A day after President Trump’s scathing Supreme Court defeat, Republicans across the country seemed to be struggling to find the right words.

The belligerent statements from some quarters that characterized the post-election period – claims of reversed and missing votes, a “rigged” election and even threats of secession from Republicans in Texas after Friday’s decision – had given way to something that sounded like a muted resignation and acceptance. of the inevitable.

Many were completely silent, even in the face of a Tweeter of Mr. Trump himself in which he swore: “WE BEGIN TO FIGHT !!”

Of 17 Republican attorneys general who had approved the case, filed by Texas attorney general Ken Paxton, none agreed to be interviewed by the New York Times. Mr Paxton, who issued a statement calling the decision “unfortunate,” did not respond to a request for comment.

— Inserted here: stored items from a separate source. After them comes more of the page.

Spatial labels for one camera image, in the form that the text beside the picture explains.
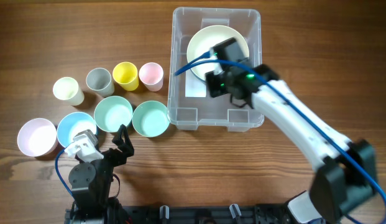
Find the cream cup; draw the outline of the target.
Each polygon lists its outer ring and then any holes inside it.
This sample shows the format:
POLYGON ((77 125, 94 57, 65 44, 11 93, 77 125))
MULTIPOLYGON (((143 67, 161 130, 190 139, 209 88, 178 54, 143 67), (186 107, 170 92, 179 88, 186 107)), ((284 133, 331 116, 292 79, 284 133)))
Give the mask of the cream cup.
POLYGON ((54 96, 69 105, 78 106, 85 99, 78 82, 72 77, 62 77, 53 85, 54 96))

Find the pink cup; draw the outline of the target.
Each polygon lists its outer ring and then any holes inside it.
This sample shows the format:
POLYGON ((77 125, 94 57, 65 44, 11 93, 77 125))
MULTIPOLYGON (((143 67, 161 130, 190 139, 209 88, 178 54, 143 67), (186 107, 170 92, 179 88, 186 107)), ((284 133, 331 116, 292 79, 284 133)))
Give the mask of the pink cup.
POLYGON ((163 87, 163 77, 163 68, 155 62, 146 63, 139 70, 141 82, 150 91, 159 91, 163 87))

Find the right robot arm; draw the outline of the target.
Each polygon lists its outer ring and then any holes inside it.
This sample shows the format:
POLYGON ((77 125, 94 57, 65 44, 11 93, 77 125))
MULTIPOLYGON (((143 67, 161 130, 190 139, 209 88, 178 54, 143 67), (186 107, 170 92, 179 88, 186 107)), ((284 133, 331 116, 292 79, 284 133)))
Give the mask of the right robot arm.
POLYGON ((315 173, 309 190, 288 202, 298 223, 323 219, 337 223, 384 192, 377 183, 375 151, 364 139, 353 142, 304 105, 266 65, 213 60, 206 73, 213 97, 229 93, 268 117, 302 152, 315 173))

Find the grey cup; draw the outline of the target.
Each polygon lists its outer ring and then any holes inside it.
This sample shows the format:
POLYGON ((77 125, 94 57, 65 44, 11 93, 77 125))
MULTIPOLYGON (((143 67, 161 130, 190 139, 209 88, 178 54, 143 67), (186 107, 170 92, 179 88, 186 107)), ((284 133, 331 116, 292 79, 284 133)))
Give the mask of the grey cup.
POLYGON ((105 68, 94 68, 86 76, 86 84, 103 98, 111 96, 114 91, 112 76, 105 68))

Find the yellow cup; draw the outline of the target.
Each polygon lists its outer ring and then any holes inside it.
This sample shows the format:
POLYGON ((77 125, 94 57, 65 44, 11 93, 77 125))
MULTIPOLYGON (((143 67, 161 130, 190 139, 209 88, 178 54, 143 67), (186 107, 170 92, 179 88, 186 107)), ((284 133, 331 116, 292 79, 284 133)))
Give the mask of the yellow cup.
POLYGON ((113 78, 126 91, 134 91, 139 86, 137 67, 130 62, 121 62, 113 69, 113 78))

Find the mint small bowl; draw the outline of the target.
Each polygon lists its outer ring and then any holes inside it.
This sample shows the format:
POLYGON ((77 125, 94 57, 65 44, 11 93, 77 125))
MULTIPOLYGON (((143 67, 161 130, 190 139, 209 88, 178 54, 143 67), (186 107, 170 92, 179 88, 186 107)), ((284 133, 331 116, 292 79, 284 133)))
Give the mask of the mint small bowl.
POLYGON ((167 107, 159 101, 145 101, 133 112, 132 125, 141 136, 157 137, 167 130, 169 124, 167 107))
POLYGON ((94 120, 99 129, 115 133, 123 124, 128 127, 132 121, 133 107, 121 96, 109 96, 101 100, 94 110, 94 120))

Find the pink small bowl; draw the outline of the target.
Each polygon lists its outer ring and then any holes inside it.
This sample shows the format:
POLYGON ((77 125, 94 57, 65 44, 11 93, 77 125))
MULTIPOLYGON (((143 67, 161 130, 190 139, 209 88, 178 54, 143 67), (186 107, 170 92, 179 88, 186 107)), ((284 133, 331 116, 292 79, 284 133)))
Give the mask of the pink small bowl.
POLYGON ((17 146, 20 152, 29 157, 49 154, 57 145, 57 129, 45 118, 35 118, 26 122, 17 135, 17 146))

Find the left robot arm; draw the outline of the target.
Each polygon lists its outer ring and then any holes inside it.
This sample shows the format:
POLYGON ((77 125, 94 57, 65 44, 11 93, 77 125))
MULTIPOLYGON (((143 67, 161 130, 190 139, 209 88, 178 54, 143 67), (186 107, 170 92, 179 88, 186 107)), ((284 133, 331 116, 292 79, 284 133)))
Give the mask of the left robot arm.
POLYGON ((111 183, 120 181, 114 168, 124 165, 134 155, 127 127, 120 125, 112 142, 116 149, 98 150, 98 138, 89 129, 78 133, 65 152, 80 163, 70 171, 68 181, 74 198, 66 211, 65 223, 132 223, 117 195, 110 196, 111 183))

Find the cream bowl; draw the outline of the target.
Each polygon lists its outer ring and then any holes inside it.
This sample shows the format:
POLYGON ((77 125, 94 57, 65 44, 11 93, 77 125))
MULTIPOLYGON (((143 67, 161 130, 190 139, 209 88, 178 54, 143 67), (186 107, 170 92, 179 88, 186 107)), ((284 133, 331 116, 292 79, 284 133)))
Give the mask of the cream bowl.
POLYGON ((201 29, 191 38, 186 51, 187 62, 192 62, 205 52, 208 52, 211 47, 231 37, 237 40, 244 56, 249 57, 248 44, 237 30, 228 26, 213 25, 201 29))

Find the light blue small bowl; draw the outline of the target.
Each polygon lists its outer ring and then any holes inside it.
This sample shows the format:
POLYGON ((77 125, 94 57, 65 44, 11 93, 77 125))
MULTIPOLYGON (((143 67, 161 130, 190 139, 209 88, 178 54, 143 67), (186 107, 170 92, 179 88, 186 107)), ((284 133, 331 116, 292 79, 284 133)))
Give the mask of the light blue small bowl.
POLYGON ((58 124, 57 139, 66 148, 73 142, 73 138, 80 132, 89 129, 98 134, 96 121, 87 113, 74 112, 66 115, 58 124))

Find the clear plastic storage container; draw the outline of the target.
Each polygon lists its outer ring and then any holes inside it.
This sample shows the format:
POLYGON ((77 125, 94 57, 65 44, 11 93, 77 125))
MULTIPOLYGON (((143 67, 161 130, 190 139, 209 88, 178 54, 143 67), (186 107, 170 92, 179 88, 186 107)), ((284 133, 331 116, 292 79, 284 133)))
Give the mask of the clear plastic storage container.
POLYGON ((168 86, 168 119, 178 129, 196 130, 199 126, 225 126, 228 131, 245 132, 264 122, 264 116, 244 106, 229 95, 212 98, 185 96, 185 73, 174 73, 186 65, 186 51, 191 38, 201 29, 223 25, 237 30, 249 47, 253 65, 262 63, 260 14, 255 9, 178 7, 173 12, 170 76, 168 86))

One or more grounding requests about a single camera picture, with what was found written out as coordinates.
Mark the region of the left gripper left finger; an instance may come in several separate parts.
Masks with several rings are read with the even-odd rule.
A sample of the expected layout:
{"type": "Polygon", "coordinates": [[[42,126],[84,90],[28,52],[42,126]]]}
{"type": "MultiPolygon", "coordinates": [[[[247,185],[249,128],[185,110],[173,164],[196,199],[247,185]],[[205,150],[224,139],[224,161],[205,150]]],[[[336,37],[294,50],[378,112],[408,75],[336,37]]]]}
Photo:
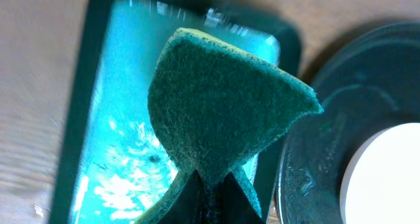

The other attorneys general who issued statements mostly seemed to acknowledge that all legal avenues had been exhausted in an attempt to overturn the election results.

On Capitol Hill, the response was particularly muted among the 126 House Republicans who signed an extraordinary amicus brief supporting the suit. Aids to Representatives Kevin McCarthy of California and Steve Scalise of Louisiana, the party’s top House leaders, made no comment. And questions and requests for comment sent to the offices of more than two dozen Congressional Republicans on Saturday were either denied or ignored.

Louisiana Representative Mike Johnson, who compiled the Court Chamber’s friend’s brief, simply posted a quote on Twitter from John Quincy Adams, hinting that he had done what he could: “The duty is ours, the results are God’s. “

Only one lawmaker who signed, Rep. Bruce Westerman of Arkansas, appeared newly ready to accept that the president’s road be exhausted.

In A declaration, he called the Texas trial the “best and likely last opportunity” to get the Supreme Court to rule on the election, and said the court ruling “closed the books on challenges to the 2020 election results “.